Elias’ article was fascinating, but what really made me sit up and take notice was this:
Equally important were the reports [in US-based Arabic-language newspapers] about memorial services for the victims that allowed the community to mourn together … In vivid detail, Al-Sa’ih [a New York-based paper] described for its readers the memorial service held for Niqula Khalil Nasr Allah and that members of the Syrian community having come to pay their respects to the Nasr Allah family on the death of “al-shahid”.
The title of the Al-Sa’ih article from which Elias drew this quote was also titled “Al-Shahid”.
I don’t know Elias, but I assume she noted the word “shahid” for the same reason that I am mentioning it here: because today “shahid” is understood – at least in the US – as part of that great stereotyped mishmash of suicide bombers and jihadis. But in the Arab world, “shahid” is used for all kinds of tragic deaths: the Lebanese soldiers who died fighting in Nahr al-Bared in 2007, for example, were all described as martyrs, and so were the people who died during the mini-war in May.

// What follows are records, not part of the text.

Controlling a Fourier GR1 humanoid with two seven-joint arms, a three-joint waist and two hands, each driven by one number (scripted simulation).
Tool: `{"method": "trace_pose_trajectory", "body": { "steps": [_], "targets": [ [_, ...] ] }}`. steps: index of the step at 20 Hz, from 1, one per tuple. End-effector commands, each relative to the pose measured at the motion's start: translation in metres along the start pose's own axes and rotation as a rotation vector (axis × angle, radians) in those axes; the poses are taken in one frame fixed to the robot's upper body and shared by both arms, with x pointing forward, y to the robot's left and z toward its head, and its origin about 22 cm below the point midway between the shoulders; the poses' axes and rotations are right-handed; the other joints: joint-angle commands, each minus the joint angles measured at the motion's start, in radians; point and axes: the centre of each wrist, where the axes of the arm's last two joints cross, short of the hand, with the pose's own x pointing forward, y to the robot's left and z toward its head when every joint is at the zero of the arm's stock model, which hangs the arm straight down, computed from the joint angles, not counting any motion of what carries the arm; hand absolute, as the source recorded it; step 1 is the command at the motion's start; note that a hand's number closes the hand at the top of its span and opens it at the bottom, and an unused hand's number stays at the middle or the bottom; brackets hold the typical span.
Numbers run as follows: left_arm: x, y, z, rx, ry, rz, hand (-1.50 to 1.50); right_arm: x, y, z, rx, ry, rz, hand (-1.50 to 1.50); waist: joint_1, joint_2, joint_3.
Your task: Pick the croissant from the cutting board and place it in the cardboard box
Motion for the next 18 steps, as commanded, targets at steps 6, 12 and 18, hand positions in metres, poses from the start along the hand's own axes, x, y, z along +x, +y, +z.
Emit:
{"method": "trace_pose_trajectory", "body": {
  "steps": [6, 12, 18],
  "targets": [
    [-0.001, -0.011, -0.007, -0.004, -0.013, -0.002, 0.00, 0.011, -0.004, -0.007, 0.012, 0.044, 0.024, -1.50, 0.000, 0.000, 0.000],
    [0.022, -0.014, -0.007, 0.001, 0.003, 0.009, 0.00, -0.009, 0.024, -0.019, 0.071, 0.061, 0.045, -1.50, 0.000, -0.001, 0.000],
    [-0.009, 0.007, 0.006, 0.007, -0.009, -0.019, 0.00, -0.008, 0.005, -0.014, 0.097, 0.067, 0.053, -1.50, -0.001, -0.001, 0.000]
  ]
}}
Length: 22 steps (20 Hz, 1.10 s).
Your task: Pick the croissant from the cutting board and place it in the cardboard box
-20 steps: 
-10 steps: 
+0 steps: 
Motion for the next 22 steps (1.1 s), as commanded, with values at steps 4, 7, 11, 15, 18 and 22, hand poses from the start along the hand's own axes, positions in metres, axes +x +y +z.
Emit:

In English, we would call these people “innocent victims” – and there is a word in Arabic for “victim”, with the same connotations of sacrifice as our English word. And on the surface, “martyr” and “shahid” also share the same connotations – both refer back to an earlier sense of a martyr as one who died bearing witness to a belief.
But seeing the use of “shahid” in this 1912 article about a Titanic victim makes me wonder whether the contemporary Western understanding of “shahid” isn’t a bit skewed. Rather than seeing it as an exclusively Islamic term, it might help Americans and others to learn just how many shahid-s there are in the Arab world, and how few die in service of religion.
It might also help to expand the definition of “shahid” to one that includes a more messy (but not less accurate) term like “victim of a wrongful death”, or “victim of an unnecessary death”. Arabic linguists, what do you think? Would that be stretching the word’s definition too far?